March 4, 2004 at 7 pm

Prakriti Foundation presented "Taste as Limitation: The Vexed Relationship between Artists and Viewers in Contemporary India" illustrated talk by Ranjit Hoskote

Venue: Sundar Mahal, Padmavathiar Road, Jeypore Colony, (off Gopalapuram)

Ranjit Hoskote is a cultural theorist, independent curator and poet. He is the author of six books, including three collections of poetry, a translation, an edited anthology of contemporary Indian poetry in English, and a critical biography of the distinguished painter, Jehangir Sabavala (Pilgrim, Exile, Sorcerer, 1998). Since 1994, Hoskote has curated eight exhibitions of contemporary art, ranging in preoccupation from formal abstractionism to inter-media installation; most recently, he was co-curator for the trans-Asian collaborative exhibition project, ‘Under Construction’ (Tokyo, 2002-2003).

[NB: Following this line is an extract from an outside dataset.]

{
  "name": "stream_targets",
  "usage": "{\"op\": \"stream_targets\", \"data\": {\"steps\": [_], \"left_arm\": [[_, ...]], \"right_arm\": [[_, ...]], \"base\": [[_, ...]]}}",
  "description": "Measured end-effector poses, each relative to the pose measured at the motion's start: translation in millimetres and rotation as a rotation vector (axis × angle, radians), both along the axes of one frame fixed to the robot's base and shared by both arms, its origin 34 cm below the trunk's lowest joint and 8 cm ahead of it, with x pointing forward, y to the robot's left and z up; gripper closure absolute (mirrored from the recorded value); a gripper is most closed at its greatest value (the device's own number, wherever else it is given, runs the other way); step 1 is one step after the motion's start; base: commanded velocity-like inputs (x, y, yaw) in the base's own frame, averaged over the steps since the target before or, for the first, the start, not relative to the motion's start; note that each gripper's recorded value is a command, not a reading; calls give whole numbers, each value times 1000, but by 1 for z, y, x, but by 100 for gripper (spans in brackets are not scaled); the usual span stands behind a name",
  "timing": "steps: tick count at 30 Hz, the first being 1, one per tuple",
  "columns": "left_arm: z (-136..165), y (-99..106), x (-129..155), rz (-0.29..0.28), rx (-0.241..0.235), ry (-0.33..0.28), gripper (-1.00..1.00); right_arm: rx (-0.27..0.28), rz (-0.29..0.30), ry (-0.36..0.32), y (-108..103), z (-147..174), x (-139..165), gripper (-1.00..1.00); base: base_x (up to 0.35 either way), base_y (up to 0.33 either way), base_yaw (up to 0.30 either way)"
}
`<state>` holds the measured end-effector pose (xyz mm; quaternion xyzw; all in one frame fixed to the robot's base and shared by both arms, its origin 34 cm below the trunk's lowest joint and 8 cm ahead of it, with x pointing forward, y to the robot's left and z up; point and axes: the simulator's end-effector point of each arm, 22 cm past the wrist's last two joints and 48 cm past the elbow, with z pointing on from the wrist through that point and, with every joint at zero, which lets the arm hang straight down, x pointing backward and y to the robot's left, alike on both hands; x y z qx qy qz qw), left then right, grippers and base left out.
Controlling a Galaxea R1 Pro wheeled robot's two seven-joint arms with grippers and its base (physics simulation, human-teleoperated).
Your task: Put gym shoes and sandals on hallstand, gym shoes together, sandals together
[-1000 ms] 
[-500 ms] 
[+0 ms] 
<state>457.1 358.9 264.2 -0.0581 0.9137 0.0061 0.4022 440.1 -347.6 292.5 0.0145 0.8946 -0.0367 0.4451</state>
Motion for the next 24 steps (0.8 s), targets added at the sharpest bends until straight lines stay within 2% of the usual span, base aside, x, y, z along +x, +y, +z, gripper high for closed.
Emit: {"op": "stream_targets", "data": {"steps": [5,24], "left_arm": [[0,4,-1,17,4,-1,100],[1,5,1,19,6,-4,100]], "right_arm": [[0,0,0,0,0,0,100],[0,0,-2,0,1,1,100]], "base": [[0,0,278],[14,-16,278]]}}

In the course of this talk, Ranjit Hoskote proposes to address the peculiar circumstances by which contemporary Indian art today finds itself, simultaneously, celebrated and misunderstood. While artists have won themselves a measure of public visibility, usually for the wrong reasons, their work remains subject to misapprehension. On the one hand, its aesthetic exploration of inter-media, installation and performance idioms does not win favour with patrons who belong to a bourgeoisie whose tastes tend towards the conventional, even conservative. On the other hand, its political concern with the crises of collective life and its usage of iconographies and narratives that are regarded as the monopoly of faith, have rendered it vulnerable to censorship by violence.In this scenario, how do contemporary Indian artists negotiate their environment?

How does the conversation of the artworld map on to other concurrent conversations, such as those of faith, politicised religiosity, social activism, and political resistance? At the centre of these questions is the old-fashioned art-historical question of taste – which demands to be examined afresh, so that we may ask ourselves: How do we respond to works of art?

How do we judge their aesthetic effects, how do we cope with their political addresses?

Illustration : “MAN IN THE GALLERY” by Atul Dodiya.